Figure 1. Panels A, B, and C from Figure 4 in the paper “Linking Macroscopic with Microscopic Neuroanatomy using Synthetic Neuronal Populations” published October 23, 2014 in PLoS Computational Biology). (A) Visualization of the dentate gyrus model highlighting 1,000 synthetic dendritic trees (dark purple structure scattered through model). (B) Rendering of the complete morphologies for all granule cells in a 20 µm transverse slice from the center of the model dentate gyrus. (C) Rendering of 48 granule cells from the crest of the slice in (B).
Most signal integration and transformations happening in your brain are happening in the neuropil. The neuropil is the tangle of extremely small processes connecting nerve cells together. Axons from nerve cell bodies touch dendrites of receiving neurons through an intervening tiny gap called the synapse through which chemicals from the transmitting cell address the receiving cell.
It’s been analytically surmised for many decades now that the shape, branching, and other properties of neuron processes influence signal processing and, although technically difficult, a number of experiments have shown this to be true. These experiments are performed on just one or a few neurons and show that, for example, a branch in an axon may cause a signal (an action potential) to slow down, or even stop, at the branch. The signal may continue down one branch but may cease to exist the other branch (this is called filtering).
If morphology has such large affects on signal processing in a single cell, what would be the effects of hundreds of thousands or millions of cells with diverse morphologies on the signal processing in a particular organ of the brain? The research team behind the article “Linking Macroscopic with Microscopic Neuroanatomy using Synthetic Neuronal Populations” (published October 23, 2014 in PLoS Computational Biology) doesn’t address this question directly but carried out work that lays a foundation for helping to answer it.
In this paper, the authors set out to build an anatomically and morphologically realistic model of a well studied organ of the brain known as the dentate gyrus located in the hippocampus. This area of our brains is particularly interesting for its central roll in forming memories and helping us to navigate through our environment. To study details of signal processing in the dentate gyrus we must take into account the significant variability in neuron morphology across this structure. Currently we can only hope to study details in signal processing across hundreds of thousands or millions of cells using simulation tools. Therefore, this team set out to construct an anatomically and morphologically realistic model of the dentate gyrus.
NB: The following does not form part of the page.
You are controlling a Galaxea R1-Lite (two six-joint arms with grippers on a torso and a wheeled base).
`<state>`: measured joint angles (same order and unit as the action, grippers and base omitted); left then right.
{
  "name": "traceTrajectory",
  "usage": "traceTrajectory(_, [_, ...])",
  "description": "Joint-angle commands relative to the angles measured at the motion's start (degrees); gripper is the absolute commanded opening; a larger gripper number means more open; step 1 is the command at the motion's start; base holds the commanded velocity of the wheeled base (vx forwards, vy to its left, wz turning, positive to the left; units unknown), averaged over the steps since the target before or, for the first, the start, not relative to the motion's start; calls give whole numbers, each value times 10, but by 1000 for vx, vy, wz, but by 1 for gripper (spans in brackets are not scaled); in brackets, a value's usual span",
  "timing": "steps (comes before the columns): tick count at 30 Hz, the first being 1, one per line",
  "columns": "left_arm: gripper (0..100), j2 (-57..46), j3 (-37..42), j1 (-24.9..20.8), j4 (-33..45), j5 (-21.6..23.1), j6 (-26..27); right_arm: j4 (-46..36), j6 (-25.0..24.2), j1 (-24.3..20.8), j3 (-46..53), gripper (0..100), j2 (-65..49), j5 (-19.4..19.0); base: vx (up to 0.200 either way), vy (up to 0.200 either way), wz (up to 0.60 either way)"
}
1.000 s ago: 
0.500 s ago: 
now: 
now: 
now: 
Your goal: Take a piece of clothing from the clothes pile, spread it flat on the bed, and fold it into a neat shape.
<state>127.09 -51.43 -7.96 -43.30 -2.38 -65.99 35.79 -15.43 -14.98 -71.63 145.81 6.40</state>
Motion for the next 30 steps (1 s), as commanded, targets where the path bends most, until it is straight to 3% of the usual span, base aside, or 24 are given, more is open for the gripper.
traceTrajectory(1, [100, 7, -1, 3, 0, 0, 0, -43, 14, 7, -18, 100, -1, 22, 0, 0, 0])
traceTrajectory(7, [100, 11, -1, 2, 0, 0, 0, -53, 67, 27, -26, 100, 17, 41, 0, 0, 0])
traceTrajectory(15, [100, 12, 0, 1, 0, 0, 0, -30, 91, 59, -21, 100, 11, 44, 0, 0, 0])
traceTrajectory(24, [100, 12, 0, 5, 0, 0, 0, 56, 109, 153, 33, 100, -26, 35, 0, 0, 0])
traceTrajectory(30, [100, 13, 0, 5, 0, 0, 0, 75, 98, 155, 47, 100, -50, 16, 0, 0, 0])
Note: The authors have posted the Matlab source code used to create this synthetic dentate gyrus at “Generation of granule cell dendritic morphology (Schneider et al. 2014)” record in the SenseLab ModelDB repository at . The paper doesn’t state the level of computer power necessary to generate the model but the research team did use a high performance computer cluster so it’s probably safe to say “a lot.” Please keep this in mind if you decide to download the code and play.
Rip a donut in half and squish that half circle of a donut on a countertop so that the arch almost completely collapses and each end is splayed out a bit. Now you have something resembling a rat’s dentate gyrus. A rat’s dentate gyrus is estimated to contain about 1.2 million granule cells (see Figure 1A above). Using mathematical and computational methods that capture both its overall anatomical shape (the squished half donut) and the morphology of each of over 1 million cells, the research team generated 1.19 million granular cells packed at the appropriate density into a three-dimensionally appropriate structure. They used regional statistical variation to capture experimentally observed variability in neuron processes across the dentate gyrus. The result is an impressive anatomical model that can be used to study the effect of anatomical and morphological heterogeneity on signal processing in the dentate gyrus.